HOW TO COMPLETE THIS TASK: Take the entries below and print, exactly, the stretch from the line containing "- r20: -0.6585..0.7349" through the line containing "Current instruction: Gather", both included.

INPUT DATA:
· · · · · · ·

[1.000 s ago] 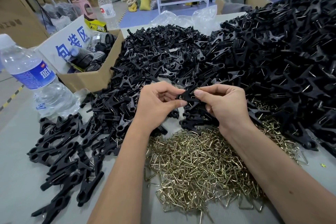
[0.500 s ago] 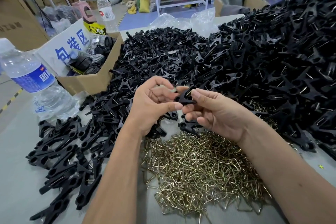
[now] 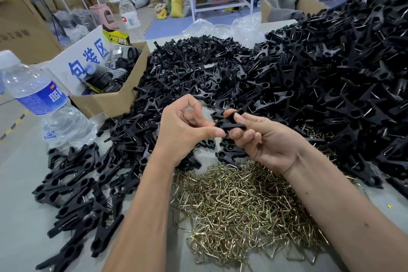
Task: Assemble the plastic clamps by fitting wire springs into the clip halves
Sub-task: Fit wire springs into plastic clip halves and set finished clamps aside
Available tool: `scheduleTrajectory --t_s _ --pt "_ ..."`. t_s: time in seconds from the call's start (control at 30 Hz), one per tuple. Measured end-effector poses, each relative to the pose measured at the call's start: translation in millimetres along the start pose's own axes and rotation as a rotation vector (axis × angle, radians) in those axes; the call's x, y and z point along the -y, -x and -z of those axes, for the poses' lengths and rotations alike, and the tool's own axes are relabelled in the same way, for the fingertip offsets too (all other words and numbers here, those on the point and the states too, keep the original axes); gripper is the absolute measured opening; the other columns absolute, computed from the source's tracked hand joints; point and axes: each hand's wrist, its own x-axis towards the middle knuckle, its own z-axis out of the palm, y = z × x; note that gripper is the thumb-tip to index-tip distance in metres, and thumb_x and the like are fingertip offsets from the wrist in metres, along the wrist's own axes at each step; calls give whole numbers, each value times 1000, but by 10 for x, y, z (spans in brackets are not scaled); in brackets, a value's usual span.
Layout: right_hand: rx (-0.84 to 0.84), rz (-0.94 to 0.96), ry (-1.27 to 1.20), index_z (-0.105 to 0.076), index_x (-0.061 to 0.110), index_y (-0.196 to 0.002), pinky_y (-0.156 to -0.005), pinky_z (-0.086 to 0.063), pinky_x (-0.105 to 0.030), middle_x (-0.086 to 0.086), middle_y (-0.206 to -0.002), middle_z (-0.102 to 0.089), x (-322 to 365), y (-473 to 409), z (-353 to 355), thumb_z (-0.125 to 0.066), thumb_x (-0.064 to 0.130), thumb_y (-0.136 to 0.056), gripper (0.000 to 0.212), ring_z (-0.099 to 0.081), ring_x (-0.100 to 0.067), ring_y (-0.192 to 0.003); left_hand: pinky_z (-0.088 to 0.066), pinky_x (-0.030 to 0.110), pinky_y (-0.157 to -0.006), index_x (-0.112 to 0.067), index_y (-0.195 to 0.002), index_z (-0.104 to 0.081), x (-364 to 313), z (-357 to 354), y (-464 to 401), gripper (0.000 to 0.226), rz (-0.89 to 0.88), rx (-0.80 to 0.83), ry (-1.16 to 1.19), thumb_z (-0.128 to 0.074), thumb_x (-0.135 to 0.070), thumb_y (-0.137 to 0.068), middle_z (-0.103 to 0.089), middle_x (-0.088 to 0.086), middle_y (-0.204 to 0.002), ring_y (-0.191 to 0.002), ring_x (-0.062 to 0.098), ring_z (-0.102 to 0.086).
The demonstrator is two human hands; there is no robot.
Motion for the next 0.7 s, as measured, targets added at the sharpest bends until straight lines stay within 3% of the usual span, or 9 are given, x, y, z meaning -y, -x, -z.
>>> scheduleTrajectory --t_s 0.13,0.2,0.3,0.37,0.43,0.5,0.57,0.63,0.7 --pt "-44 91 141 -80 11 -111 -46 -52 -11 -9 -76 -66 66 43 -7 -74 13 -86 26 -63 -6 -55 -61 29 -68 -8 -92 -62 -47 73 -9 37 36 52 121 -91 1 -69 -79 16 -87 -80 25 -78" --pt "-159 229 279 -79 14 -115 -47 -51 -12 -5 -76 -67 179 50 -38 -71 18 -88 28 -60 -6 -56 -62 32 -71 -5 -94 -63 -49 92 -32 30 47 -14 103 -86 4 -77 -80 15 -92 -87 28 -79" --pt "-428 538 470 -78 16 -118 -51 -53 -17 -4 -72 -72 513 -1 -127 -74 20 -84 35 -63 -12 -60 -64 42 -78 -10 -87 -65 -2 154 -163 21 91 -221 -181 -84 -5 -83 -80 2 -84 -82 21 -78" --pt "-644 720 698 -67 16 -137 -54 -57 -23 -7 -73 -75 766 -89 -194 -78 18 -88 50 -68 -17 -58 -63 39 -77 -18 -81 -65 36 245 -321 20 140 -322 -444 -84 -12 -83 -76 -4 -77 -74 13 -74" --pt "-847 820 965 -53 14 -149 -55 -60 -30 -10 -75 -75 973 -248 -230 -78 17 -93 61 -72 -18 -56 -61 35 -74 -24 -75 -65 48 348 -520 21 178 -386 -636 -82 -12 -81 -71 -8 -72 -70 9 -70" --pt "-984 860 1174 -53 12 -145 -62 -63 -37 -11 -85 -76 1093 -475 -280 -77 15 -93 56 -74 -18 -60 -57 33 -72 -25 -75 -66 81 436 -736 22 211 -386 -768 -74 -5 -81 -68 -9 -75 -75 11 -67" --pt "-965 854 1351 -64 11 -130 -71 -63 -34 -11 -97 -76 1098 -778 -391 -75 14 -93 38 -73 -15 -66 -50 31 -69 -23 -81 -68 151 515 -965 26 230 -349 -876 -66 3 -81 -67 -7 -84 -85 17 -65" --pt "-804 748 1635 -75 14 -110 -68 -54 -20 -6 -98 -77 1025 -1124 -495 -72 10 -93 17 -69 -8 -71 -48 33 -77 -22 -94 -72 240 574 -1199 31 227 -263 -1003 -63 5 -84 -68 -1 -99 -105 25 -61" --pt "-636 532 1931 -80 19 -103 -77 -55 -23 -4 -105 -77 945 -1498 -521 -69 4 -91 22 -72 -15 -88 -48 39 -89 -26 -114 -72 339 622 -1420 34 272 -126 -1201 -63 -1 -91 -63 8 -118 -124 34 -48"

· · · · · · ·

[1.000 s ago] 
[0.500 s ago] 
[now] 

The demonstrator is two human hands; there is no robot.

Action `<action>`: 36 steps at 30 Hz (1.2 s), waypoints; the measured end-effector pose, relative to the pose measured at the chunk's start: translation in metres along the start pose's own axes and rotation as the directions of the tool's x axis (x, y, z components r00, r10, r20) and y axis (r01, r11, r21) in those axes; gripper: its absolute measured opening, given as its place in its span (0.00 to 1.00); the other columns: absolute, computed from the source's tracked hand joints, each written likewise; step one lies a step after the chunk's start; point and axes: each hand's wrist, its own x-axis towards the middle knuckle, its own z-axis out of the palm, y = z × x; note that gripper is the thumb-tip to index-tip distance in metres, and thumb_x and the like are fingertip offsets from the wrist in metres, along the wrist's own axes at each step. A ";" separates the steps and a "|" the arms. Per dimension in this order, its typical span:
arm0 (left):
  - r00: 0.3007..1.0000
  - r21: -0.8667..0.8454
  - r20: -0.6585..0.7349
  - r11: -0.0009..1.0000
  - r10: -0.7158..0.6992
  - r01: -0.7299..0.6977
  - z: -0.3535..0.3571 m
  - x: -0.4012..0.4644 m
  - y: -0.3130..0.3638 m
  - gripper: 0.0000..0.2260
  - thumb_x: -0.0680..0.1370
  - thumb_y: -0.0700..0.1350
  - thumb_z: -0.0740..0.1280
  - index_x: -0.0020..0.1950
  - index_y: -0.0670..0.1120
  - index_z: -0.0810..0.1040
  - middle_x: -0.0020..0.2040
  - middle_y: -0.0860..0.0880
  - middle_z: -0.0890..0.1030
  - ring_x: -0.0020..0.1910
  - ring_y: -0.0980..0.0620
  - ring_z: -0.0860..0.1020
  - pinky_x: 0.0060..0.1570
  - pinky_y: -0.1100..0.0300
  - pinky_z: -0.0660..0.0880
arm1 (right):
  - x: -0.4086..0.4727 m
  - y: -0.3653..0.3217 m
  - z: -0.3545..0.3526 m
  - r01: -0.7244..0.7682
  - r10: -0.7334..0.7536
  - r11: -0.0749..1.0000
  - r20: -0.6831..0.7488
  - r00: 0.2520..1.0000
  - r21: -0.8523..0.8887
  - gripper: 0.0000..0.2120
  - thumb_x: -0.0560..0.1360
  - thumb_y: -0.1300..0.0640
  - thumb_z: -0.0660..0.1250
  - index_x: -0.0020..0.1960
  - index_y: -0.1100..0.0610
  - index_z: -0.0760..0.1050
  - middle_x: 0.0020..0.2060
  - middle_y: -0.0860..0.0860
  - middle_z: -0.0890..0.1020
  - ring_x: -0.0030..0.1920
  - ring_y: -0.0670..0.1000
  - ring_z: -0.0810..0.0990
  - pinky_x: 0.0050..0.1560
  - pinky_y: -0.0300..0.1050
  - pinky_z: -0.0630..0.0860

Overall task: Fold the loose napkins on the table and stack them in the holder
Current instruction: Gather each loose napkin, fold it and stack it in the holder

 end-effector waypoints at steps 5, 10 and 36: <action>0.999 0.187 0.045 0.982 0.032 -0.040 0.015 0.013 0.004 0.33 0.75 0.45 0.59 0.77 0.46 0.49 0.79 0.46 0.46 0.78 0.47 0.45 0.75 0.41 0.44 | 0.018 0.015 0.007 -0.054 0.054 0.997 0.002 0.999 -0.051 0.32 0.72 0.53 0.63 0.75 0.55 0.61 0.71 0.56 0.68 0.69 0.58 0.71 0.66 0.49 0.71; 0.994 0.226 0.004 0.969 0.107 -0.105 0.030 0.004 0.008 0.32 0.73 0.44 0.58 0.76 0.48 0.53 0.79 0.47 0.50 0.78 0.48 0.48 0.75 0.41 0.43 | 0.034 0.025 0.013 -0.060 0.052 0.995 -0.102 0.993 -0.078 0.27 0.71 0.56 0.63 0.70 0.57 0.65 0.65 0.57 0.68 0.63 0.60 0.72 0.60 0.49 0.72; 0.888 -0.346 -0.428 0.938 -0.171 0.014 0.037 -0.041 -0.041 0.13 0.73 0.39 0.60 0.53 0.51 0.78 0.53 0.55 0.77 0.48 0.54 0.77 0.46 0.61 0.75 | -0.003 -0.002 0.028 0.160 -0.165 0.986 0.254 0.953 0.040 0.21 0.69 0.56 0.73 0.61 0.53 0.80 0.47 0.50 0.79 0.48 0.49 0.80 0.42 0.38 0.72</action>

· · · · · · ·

TASK ANSWER:
  - r20: -0.6585..0.7349
  - r11: -0.0009..1.0000
  - r10: -0.7158..0.6992
  - r01: -0.7299..0.6977
  - z: -0.3535..0.3571 m
  - x: -0.4012..0.4644 m
  - y: -0.3130..0.3638 m
  - gripper: 0.0000..0.2260
  - thumb_x: -0.0680..0.1370
  - thumb_y: -0.0700..0.1350
  - thumb_z: -0.0740..0.1280
  - index_x: -0.0020..0.1950
  - index_y: -0.0670..0.1120
  - index_z: -0.0810..0.1040
  - middle_x: -0.0020..0.2040
  - middle_y: -0.0860..0.0880
  - middle_z: -0.0890..0.1030
  - ring_x: -0.0020..0.1910
  - ring_y: -0.0980..0.0620
  - ring_z: -0.0860..0.1020
  - pinky_x: 0.0060..0.1570
  - pinky_y: -0.1100..0.0300
  - pinky_z: -0.0660..0.0880
arm1 (right):
  - x: -0.4086..0.4727 m
  - y: -0.3653..0.3217 m
  - z: -0.3545..0.3526 m
  - r01: -0.7244..0.7682
  - r10: -0.7334..0.7536
  - r11: -0.0749..1.0000
  - r20: -0.6831..0.7488
  - r00: 0.2520..1.0000
  - r21: -0.8523..0.8887
  - gripper: 0.0000..0.2120
  - thumb_x: -0.0560..0.1360
  - thumb_y: -0.1300..0.0640
  - thumb_z: -0.0660..0.1250
  - index_x: -0.0020..0.1960
  - index_y: -0.1100..0.0610
  - index_z: -0.0760..0.1050
  - middle_x: 0.0020..0.2060
  - middle_y: -0.0860..0.0860
  - middle_z: -0.0890..0.1020
  - ring_x: -0.0030..0.1920
  - ring_y: -0.0670..0.1000
  - ring_z: -0.0810..0.0990
  - pinky_x: 0.0050..0.1560
  - pinky_y: -0.0300..0.1050
  - pinky_z: -0.0630..0.0860

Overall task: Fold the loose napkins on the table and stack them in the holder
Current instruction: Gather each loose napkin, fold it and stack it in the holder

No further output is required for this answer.